Checking the results of an operation, for example, a cross-product join

  • Completeness: number of customer prospects should increase with time.
  • Range verification: number of physicians in the US is less than 1.5 million.

Apply tests to inputs, business logic, and outputs

At least one test should be implemented for every step in the pipeline. The DataOps philosophy is to start with simple tests and grow over time. Even a simple test will eventually catch an error before it is released to the users. For example, just making sure that row counts are consistent throughout the process can be very powerful. One could easily make a mistake on a join, and make a cross-product, which fails to execute correctly. A simple row-count test would quickly catch that.

Tests can detect warnings in addition to errors. A warning might be triggered if data exceeds certain boundaries. For example, the number of customer transactions in a week may be OK if it is within 90% of its historical average. If the transaction level exceeds that, then a warning could be flagged. This might not be an error. It could be a seasonal occurrence for example, but the reason would require investigation. Once recognized and understood, the users of the data could be alerted. Warnings can be a powerful business tool that helps the company understand its business better.

DataOps is not about being perfect. In fact, it acknowledges that code is imperfect. It's natural that a data analytics team will make the best effort, yet still miss something. If so, they can determine the cause of the issue and add a test so that it never happens again. In a rapid-release environment, a fix can quickly propagate out to the users.

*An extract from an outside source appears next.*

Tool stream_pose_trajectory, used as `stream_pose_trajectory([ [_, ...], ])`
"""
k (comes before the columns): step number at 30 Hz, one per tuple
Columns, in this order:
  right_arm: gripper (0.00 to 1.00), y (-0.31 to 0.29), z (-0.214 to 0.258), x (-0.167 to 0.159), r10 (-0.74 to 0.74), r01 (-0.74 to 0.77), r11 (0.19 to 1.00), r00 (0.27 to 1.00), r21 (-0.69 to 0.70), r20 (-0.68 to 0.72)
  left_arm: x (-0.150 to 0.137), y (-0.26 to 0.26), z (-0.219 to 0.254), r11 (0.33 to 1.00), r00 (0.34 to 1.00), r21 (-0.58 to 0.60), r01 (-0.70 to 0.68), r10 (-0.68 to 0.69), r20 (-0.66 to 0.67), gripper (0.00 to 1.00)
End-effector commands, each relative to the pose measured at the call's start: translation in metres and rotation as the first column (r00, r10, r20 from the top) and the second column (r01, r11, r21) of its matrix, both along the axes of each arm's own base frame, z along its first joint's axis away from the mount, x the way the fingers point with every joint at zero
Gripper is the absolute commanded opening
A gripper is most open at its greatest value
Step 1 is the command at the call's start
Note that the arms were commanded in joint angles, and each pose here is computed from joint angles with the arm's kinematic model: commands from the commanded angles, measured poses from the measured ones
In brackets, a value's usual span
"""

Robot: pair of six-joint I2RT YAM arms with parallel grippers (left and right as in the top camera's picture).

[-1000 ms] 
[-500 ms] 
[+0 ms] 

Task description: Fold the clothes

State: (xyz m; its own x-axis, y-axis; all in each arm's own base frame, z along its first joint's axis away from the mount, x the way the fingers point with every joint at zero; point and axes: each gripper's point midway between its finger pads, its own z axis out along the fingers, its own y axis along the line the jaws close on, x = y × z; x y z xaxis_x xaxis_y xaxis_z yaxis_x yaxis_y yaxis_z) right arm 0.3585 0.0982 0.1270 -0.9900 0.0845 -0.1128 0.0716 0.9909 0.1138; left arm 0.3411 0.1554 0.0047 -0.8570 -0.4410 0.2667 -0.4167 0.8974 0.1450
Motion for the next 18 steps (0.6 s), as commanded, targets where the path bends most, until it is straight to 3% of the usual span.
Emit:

With a suite of tests in place, DataOps allows you to move fast because you can make changes and quickly rerun the test suite. If the changes pass the tests, then the data analytics team member can be confident and release them. Knowledge is thus built into the system and the process stays under control. Tests catch potential errors and warnings before they are released so the quality remains high. When quality is ensured, the data analytics team can operate faster, with a high degree of confidence.